• Assignment
All lines of the material below that include the string "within" are to be copied.
<<<<
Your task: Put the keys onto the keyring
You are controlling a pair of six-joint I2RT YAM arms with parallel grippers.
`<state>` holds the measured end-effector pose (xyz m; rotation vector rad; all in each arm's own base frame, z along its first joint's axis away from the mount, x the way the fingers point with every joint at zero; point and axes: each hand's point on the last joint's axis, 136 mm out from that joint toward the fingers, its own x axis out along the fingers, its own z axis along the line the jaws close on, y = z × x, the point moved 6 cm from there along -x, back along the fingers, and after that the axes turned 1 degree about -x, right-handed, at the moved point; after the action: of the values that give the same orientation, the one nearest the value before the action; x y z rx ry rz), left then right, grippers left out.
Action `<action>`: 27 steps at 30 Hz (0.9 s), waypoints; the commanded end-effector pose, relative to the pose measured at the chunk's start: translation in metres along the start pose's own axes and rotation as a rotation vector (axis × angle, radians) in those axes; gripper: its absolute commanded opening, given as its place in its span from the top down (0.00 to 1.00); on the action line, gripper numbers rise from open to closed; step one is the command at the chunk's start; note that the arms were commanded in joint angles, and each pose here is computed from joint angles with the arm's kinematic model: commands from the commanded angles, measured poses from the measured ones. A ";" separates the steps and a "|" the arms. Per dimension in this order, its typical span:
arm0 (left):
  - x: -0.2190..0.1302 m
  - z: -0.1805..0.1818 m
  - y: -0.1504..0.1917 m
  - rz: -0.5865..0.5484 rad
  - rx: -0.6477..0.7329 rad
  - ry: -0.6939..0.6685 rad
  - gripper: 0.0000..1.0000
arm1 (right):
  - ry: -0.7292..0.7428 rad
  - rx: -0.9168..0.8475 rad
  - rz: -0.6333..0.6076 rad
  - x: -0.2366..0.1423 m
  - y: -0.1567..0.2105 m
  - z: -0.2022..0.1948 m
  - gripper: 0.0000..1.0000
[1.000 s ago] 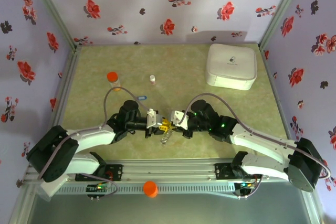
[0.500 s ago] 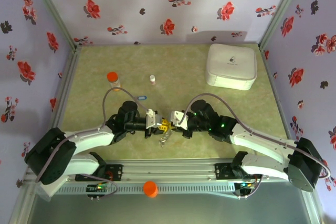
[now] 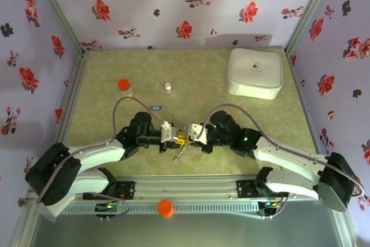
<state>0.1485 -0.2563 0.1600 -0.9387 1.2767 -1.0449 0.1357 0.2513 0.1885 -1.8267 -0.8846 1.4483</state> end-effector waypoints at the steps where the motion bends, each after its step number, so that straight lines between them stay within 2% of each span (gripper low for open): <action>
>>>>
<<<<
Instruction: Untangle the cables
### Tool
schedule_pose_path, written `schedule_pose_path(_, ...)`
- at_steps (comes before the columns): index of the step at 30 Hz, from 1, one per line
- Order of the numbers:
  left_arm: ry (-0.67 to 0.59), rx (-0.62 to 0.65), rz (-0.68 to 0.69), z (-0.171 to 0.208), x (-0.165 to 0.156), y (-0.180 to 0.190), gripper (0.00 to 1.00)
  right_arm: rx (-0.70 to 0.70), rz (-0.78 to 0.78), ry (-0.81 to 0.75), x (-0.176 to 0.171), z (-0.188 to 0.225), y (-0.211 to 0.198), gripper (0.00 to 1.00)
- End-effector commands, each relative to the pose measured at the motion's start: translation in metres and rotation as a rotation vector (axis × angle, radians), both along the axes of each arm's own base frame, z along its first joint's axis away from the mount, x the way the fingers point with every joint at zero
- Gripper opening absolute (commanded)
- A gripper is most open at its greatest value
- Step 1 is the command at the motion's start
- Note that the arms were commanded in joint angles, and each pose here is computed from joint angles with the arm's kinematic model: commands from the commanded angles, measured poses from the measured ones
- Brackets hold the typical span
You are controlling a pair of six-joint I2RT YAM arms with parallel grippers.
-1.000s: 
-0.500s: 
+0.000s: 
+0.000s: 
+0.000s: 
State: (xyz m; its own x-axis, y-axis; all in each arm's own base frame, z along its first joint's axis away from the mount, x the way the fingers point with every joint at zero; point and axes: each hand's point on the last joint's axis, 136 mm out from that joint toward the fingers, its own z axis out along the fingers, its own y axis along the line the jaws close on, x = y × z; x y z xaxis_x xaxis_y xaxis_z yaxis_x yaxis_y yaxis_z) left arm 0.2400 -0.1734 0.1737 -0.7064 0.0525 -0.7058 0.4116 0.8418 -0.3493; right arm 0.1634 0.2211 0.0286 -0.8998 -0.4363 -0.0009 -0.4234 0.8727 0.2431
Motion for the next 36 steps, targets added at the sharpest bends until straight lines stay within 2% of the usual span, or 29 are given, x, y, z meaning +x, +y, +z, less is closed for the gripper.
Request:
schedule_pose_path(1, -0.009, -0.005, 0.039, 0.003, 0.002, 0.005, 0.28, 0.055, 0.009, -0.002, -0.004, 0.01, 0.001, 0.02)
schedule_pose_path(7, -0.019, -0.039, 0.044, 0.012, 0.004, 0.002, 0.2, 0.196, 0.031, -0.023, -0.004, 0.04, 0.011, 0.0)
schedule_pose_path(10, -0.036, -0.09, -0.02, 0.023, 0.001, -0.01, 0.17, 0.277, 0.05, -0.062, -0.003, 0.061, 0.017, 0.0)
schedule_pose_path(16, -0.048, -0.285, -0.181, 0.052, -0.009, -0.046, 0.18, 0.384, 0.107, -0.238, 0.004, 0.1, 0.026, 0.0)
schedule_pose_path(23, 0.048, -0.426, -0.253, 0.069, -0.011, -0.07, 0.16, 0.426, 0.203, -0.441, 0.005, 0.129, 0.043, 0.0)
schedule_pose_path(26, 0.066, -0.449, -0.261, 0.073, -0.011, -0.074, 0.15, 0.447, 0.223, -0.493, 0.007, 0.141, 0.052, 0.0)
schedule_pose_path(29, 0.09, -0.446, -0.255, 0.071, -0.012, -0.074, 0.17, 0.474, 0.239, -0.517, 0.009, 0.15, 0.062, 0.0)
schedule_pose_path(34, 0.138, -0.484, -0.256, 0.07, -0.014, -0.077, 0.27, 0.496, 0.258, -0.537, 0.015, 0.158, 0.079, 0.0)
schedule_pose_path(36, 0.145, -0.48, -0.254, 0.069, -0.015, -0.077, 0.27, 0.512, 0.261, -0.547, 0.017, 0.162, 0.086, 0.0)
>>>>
• Answer
<state>0.1485 -0.2563 0.1600 -0.9387 1.2767 -1.0449 0.1357 0.2513 0.1885 -1.8267 -0.8846 1.4483</state> end-effector waypoints at the steps where the motion bends, each after its step number, so that straight lines between them stay within 2% of each span (gripper low for open): <action>
Motion for the next 36 steps, targets added at the sharpest bends until straight lines stay within 2% of the usual span, or 29 are given, x, y, z meaning +x, +y, +z, less is closed for the gripper.

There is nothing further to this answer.